### [WHAT IS REQUIRED]
Whenever a line of the material contains the string "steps", it should be copied.

::::

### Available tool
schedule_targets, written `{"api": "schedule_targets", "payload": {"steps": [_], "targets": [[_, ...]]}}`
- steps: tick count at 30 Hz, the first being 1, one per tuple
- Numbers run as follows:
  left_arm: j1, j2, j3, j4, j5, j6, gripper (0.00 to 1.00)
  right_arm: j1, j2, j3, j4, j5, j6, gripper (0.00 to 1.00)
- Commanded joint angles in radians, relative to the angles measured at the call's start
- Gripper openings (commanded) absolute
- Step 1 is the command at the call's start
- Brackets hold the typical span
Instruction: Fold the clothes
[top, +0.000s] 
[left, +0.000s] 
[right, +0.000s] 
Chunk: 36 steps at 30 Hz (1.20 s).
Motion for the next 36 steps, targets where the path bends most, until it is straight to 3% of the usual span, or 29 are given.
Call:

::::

### [EXPECTED ANSWER]
schedule_targets, written `{"api": "schedule_targets", "payload": {"steps": [_], "targets": [[_, ...]]}}`
- steps: tick count at 30 Hz, the first being 1, one per tuple
Chunk: 36 steps at 30 Hz (1.20 s).
Motion for the next 36 steps, targets where the path bends most, until it is straight to 3% of the usual span, or 29 are given.

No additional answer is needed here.